# EXERCISE INSTRUCTIONS
Isolate every line in the data with the string "grey" and copy it.

# EXTRACTED DATA
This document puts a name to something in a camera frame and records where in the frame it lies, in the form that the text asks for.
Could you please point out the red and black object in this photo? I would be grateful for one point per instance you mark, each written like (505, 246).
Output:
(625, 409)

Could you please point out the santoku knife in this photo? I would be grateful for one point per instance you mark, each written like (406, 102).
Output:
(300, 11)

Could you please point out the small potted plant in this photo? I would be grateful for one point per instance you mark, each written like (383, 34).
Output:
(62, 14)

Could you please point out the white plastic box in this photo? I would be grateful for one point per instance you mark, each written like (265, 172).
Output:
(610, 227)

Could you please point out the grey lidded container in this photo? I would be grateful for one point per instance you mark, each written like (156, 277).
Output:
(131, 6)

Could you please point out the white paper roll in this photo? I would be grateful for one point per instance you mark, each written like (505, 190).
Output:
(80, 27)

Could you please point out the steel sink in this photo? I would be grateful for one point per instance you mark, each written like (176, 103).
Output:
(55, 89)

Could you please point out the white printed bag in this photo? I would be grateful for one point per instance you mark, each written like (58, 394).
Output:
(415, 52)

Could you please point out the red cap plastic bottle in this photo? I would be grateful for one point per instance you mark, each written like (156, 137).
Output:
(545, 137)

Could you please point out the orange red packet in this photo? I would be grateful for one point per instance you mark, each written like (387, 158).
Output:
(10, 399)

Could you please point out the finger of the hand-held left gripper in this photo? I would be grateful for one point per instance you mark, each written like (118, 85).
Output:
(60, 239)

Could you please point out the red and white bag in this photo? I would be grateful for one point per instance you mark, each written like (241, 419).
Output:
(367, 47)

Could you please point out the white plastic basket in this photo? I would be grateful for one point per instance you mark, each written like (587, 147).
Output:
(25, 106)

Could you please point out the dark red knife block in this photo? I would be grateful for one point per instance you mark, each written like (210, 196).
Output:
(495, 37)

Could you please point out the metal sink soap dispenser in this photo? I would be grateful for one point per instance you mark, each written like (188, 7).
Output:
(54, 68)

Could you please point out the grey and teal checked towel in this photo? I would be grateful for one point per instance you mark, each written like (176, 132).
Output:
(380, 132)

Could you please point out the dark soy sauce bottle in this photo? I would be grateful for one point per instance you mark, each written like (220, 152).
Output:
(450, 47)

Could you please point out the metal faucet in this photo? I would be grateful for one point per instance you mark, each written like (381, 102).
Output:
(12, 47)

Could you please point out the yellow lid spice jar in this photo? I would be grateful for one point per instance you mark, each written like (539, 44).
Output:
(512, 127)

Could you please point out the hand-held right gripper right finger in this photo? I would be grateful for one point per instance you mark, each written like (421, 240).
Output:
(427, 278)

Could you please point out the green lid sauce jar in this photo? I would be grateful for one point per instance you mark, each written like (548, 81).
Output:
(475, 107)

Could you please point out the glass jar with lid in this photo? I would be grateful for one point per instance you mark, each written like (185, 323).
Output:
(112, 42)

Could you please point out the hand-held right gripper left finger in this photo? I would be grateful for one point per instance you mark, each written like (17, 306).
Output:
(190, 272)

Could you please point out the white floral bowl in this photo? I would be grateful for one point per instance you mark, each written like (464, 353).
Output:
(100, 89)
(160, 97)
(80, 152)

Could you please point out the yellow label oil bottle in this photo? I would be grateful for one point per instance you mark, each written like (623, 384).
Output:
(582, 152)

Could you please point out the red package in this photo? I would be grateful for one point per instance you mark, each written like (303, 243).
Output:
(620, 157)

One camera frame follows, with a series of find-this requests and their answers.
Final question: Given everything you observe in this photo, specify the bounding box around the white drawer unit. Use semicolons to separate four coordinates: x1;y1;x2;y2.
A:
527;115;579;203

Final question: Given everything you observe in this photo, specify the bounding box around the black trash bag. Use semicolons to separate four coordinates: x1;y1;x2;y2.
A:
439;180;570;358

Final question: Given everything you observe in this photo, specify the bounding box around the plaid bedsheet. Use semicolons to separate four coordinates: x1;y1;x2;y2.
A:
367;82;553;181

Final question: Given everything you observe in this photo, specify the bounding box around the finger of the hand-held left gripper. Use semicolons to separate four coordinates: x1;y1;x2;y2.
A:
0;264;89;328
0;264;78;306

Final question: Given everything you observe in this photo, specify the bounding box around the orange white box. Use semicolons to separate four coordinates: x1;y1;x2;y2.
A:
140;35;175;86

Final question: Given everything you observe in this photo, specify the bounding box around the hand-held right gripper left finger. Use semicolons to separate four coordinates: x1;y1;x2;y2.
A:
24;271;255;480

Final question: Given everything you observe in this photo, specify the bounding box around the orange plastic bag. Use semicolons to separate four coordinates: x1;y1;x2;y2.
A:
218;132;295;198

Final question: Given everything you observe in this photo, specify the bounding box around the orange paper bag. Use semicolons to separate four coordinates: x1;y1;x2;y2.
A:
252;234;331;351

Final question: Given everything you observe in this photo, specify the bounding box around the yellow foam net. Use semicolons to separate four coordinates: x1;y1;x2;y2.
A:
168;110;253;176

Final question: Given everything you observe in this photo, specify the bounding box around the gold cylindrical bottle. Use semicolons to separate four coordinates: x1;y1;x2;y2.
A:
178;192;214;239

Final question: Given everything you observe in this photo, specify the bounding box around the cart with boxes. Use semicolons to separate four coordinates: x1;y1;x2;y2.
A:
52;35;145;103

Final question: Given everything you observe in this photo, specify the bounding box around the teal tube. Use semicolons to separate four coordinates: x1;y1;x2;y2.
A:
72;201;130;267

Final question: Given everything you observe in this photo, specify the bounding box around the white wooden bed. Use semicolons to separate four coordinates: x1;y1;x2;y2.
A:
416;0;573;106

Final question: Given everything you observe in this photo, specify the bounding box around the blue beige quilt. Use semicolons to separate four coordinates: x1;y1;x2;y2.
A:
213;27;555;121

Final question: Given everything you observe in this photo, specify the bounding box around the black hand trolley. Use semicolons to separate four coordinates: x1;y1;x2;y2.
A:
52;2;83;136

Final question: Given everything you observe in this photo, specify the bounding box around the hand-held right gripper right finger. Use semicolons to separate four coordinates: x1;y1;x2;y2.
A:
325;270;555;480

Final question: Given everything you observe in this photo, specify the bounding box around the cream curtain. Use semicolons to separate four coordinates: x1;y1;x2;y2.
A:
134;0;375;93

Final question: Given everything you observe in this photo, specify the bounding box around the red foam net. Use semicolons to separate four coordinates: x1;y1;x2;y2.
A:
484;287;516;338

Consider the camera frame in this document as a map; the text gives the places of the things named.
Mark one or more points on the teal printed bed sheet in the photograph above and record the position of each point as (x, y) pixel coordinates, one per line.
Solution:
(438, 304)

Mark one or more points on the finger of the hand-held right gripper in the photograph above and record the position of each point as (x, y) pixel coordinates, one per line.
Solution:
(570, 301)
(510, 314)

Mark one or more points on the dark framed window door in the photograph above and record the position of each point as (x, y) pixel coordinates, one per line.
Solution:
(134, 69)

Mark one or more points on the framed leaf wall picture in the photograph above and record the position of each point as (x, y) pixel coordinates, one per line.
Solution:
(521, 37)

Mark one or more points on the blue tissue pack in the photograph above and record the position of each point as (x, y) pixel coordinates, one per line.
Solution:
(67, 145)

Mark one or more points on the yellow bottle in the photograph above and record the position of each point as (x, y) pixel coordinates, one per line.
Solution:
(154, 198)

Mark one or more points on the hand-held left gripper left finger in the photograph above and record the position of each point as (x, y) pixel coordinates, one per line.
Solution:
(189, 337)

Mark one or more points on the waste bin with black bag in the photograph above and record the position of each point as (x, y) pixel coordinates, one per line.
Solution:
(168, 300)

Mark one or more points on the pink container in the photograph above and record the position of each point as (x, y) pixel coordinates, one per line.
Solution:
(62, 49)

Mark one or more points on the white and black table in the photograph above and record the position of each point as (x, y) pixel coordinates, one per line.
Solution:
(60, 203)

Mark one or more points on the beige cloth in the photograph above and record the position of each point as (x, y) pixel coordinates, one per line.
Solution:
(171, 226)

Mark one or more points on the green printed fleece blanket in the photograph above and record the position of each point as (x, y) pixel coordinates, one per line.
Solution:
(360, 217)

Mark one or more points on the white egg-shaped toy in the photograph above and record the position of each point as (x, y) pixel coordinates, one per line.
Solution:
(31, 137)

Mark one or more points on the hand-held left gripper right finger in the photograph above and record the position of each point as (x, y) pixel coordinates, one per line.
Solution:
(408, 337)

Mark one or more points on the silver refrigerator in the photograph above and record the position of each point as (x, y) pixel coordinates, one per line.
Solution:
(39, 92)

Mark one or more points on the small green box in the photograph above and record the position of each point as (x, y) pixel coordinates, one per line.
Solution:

# OUTPUT FOR THIS EXERCISE
Could you please point out the grey lidded container in this photo? I would be grateful for one point per instance you mark, each written like (156, 277).
Could you please point out the grey and teal checked towel in this photo? I would be grateful for one point per instance you mark, each written like (176, 132).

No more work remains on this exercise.